I could list all the ways I plan on hurting you after Timebomb but nah, I don't want to take up that much time. Torture, in early April, it'll be five years since I signed my name on the dotted line in WCF and began my wrestling career. I can't think of a better way then to bring in this anniversary by beating you at Timebomb and regaining that WCF World Championship in order to restore who I once was here. I fumbled and fucked up my first World Title run, I've admitted to that fact numerous times.
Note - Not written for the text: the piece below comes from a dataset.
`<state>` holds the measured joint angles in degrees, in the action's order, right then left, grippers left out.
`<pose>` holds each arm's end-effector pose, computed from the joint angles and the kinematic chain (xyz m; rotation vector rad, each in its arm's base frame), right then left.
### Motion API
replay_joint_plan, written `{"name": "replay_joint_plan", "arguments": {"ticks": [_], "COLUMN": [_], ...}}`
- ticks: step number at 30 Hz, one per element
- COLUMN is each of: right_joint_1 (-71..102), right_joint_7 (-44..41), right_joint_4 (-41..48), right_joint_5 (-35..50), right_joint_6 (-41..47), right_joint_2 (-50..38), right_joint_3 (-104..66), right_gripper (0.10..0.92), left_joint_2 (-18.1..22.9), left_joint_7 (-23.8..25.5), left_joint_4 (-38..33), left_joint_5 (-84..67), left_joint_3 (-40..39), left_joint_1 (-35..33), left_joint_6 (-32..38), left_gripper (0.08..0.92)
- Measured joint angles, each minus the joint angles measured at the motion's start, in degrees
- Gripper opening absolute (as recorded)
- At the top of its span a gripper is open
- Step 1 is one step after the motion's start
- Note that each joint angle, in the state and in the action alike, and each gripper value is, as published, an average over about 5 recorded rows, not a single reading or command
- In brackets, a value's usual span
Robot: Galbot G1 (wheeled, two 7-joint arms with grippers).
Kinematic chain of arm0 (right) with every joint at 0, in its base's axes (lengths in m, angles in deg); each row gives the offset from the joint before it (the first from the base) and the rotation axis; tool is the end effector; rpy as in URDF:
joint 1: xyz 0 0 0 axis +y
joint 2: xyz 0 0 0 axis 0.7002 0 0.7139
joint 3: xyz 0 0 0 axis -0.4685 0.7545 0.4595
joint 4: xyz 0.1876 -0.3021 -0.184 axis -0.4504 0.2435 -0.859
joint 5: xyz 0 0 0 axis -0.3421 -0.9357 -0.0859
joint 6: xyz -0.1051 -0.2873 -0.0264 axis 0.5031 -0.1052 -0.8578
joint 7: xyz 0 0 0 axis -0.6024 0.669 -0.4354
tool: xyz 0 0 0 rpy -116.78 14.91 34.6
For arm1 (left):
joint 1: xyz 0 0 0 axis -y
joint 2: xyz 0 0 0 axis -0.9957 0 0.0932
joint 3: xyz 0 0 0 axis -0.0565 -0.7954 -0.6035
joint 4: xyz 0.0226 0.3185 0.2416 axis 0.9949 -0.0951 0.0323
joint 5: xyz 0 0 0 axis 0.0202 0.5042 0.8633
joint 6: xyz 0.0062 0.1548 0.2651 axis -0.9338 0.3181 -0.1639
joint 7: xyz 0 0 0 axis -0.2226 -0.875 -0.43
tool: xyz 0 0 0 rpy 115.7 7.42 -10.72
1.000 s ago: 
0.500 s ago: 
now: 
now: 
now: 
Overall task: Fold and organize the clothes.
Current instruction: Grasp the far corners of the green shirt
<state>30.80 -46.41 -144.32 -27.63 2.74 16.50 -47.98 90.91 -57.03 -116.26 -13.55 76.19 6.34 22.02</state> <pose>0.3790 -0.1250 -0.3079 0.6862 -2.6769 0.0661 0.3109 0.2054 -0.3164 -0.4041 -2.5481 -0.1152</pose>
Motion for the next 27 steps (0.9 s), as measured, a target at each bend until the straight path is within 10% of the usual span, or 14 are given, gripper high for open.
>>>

Back then though, I was immature. I didn't care about anyone but myself and getting drunk with my ex-wife. Not that title, not my career and not even my son, may he rest in peace. Because of alcohol, I nearly lost it all and it was horrible. It made me into something I wasn't.
Now that I'm clean and sober, have been for nearly two years discounting one bad night, I'm not who I was the last time we went head to head. I've grown as a wrestler since then too. The Reckless Jack you faced then is not the Brad Kane you'll face at Aftermath. The Brad Kane you'll face is more calm, more willing to let you slip up so I can take advantage of the smallest mistake that you make. Reckless Jack was all too willing to make the first move, not caring what happened afterwards. Now?
You'll find out that I'm more then willing to do nothing but kick your head into the second row. I want to kick that head into the second row. I want you to bleed by my hands and nothing else. I want you suffer at the power in which I'll kick you. This isn't a hardcore match Torture, this is a wrestling match. Then you'll find out how much better that Brad Kane is now compared to being Reckless Jack.
That's the truth and nothing but it. Tick tock, tick tock, tick tock, boom.